Assigned task> What is the number of lines in these entries that contain "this"? State it alone.

Input>
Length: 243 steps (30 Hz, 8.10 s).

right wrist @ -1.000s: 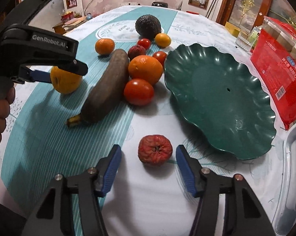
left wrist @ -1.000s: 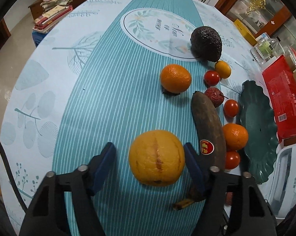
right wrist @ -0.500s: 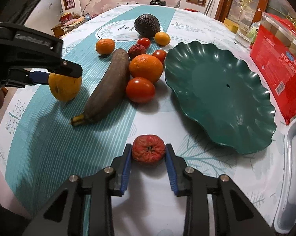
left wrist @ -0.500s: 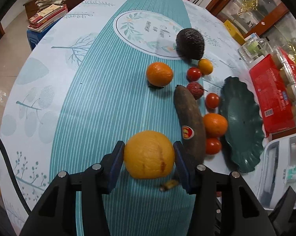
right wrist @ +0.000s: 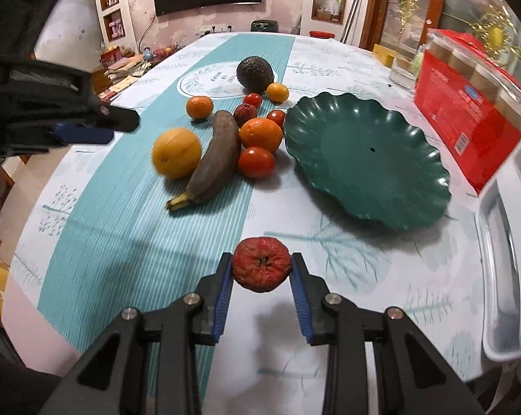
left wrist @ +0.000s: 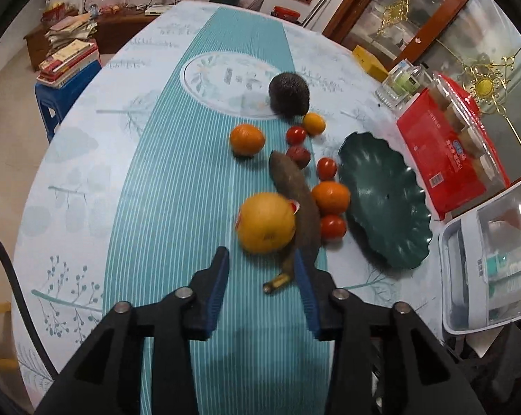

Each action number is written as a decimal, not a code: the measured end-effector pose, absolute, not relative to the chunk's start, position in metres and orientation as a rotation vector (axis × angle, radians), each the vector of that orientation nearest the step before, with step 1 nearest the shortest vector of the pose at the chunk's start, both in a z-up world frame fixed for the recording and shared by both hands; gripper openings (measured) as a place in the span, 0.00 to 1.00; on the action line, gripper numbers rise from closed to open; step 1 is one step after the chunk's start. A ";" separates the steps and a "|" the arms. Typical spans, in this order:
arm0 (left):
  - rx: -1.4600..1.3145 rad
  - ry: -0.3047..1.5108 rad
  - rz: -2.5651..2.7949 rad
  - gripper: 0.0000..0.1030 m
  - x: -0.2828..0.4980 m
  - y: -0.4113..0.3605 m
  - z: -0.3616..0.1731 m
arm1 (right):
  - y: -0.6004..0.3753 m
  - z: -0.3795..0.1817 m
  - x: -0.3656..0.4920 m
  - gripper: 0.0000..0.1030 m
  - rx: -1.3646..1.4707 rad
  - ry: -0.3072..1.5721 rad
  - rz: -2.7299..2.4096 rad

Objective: Organize fruits
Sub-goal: 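Grasp the red lychee with the right tool while the left tool grasps the yellow grapefruit, then carry lychee and grapefruit onto the green plate and open both tools, then grasp a mandarin with the left tool while the right tool grasps the brown banana, then carry mandarin and banana onto the green plate and open both tools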

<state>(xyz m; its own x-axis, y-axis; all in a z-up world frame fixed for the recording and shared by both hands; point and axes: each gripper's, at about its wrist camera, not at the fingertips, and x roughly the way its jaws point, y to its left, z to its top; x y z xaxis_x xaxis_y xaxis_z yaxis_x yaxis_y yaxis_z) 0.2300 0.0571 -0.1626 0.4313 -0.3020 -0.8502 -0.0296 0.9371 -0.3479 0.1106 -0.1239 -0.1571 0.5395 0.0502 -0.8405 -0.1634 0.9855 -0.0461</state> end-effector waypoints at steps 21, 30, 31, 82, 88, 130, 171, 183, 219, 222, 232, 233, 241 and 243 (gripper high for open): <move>-0.341 1.087 -0.123 0.71 0.274 0.042 -0.212 | -0.158 -0.157 0.063 0.32 -0.074 1.020 -0.034; -0.455 1.128 -0.105 0.71 0.281 0.040 -0.231 | -0.176 -0.161 0.081 0.32 -0.094 1.051 0.019; -0.459 1.129 -0.104 0.69 0.282 0.039 -0.232 | -0.179 -0.161 0.084 0.32 -0.099 1.052 0.027; -0.350 1.100 -0.149 0.49 0.301 -0.123 -0.184 | -0.283 -0.173 0.222 0.32 -0.018 0.976 0.202; -0.292 1.160 -0.182 0.49 0.306 -0.146 -0.201 | -0.283 -0.178 0.224 0.32 -0.011 0.970 0.194; -0.302 1.042 -0.037 0.64 0.160 0.013 -0.128 | -0.233 -0.123 0.126 0.57 0.205 0.996 0.057; 0.072 1.223 -0.178 0.77 0.333 0.077 -0.160 | -0.095 -0.172 0.200 0.57 0.255 1.137 0.157; 0.005 1.210 -0.233 0.77 0.388 0.052 -0.196 | -0.082 -0.193 0.221 0.57 0.176 1.113 0.199; -0.098 1.189 -0.288 0.37 0.394 0.044 -0.225 | -0.057 -0.202 0.230 0.35 -0.040 0.961 0.098; -0.105 1.177 -0.288 0.37 0.386 0.050 -0.219 | -0.058 -0.199 0.227 0.34 -0.023 0.965 0.092; -0.113 1.142 -0.310 0.37 0.337 0.067 -0.193 | -0.048 -0.181 0.187 0.34 -0.013 0.958 0.088; -0.112 1.138 -0.313 0.37 0.331 0.068 -0.191 | -0.048 -0.178 0.180 0.34 -0.003 0.953 0.092; -0.121 1.115 -0.315 0.37 0.288 0.071 -0.163 | -0.057 -0.157 0.150 0.34 0.004 0.956 0.106; -0.135 1.108 -0.316 0.37 0.276 0.072 -0.153 | -0.062 -0.150 0.143 0.34 0.008 0.953 0.109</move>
<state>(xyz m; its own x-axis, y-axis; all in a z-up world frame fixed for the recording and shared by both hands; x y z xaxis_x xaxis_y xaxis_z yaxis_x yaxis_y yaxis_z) 0.2762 0.0719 -0.1533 0.4074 -0.3168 -0.8565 0.1834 0.9472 -0.2631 0.1427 -0.0624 -0.1499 0.5746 0.0967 -0.8127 -0.0893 0.9945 0.0553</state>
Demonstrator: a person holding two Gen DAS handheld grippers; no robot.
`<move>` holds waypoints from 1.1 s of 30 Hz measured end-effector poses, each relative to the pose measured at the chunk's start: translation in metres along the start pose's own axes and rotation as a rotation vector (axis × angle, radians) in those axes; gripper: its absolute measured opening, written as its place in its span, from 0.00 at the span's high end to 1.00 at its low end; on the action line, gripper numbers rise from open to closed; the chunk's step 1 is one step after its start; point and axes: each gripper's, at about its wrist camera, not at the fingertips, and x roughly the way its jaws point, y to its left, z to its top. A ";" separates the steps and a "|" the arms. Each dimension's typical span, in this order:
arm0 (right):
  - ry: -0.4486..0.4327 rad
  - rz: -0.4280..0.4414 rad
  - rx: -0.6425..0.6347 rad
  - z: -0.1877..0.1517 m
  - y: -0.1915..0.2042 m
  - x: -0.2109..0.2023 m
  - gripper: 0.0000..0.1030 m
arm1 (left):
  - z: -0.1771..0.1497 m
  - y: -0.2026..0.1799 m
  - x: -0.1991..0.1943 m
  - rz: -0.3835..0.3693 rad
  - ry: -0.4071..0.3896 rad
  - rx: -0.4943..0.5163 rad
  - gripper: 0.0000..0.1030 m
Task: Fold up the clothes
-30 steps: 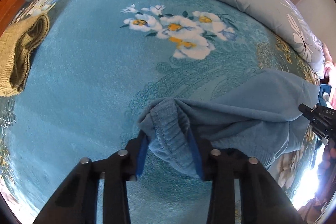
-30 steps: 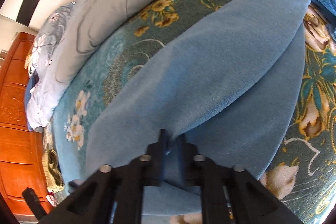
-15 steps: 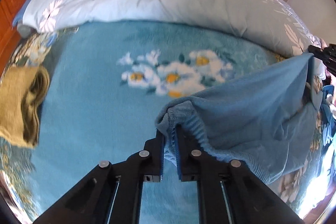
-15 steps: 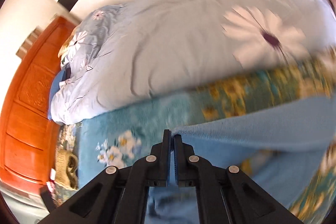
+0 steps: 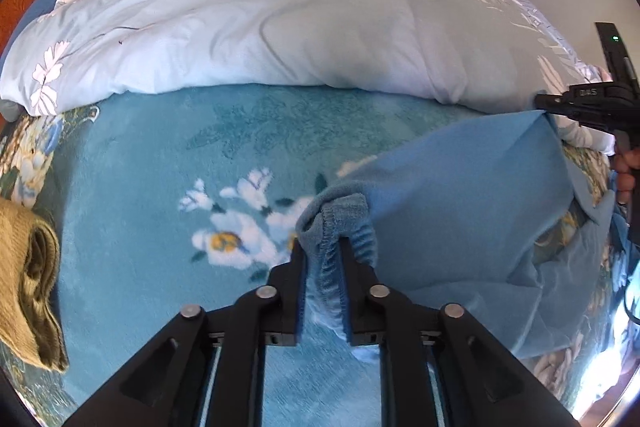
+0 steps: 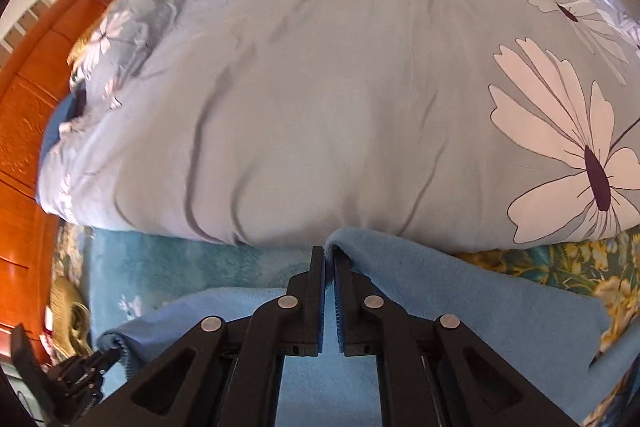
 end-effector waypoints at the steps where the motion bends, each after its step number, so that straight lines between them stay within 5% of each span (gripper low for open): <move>1: 0.001 -0.007 -0.013 -0.002 0.002 -0.001 0.92 | -0.005 -0.002 -0.005 -0.013 0.002 -0.006 0.75; 3: -0.015 -0.013 -0.037 -0.011 0.007 -0.009 0.66 | -0.019 -0.007 -0.021 -0.027 -0.026 -0.021 0.60; 4: -0.027 -0.008 -0.048 -0.014 0.009 -0.015 0.40 | -0.025 -0.011 -0.027 -0.027 -0.044 -0.018 0.52; 5: -0.046 0.000 -0.061 -0.020 0.012 -0.023 0.31 | -0.031 -0.016 -0.035 -0.018 -0.065 -0.010 0.43; 7: -0.100 0.013 -0.064 -0.040 0.011 -0.049 0.31 | -0.047 -0.026 -0.048 0.007 -0.093 0.000 0.27; 12: -0.216 -0.002 0.057 -0.117 -0.022 -0.107 0.15 | -0.083 -0.033 -0.054 -0.005 -0.054 0.063 0.26; 21: -0.100 -0.144 0.368 -0.261 -0.101 -0.128 0.12 | -0.108 -0.059 -0.066 0.050 -0.048 0.302 0.04; 28: -0.125 -0.146 0.431 -0.289 -0.103 -0.148 0.11 | -0.100 -0.087 -0.073 0.028 -0.020 0.458 0.00; 31: -0.142 -0.125 0.434 -0.285 -0.103 -0.150 0.10 | -0.096 -0.089 -0.057 -0.073 0.085 0.423 0.00; 33: -0.148 -0.117 0.437 -0.281 -0.106 -0.147 0.09 | -0.094 -0.087 -0.056 -0.102 0.067 0.364 0.00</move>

Solution below> 2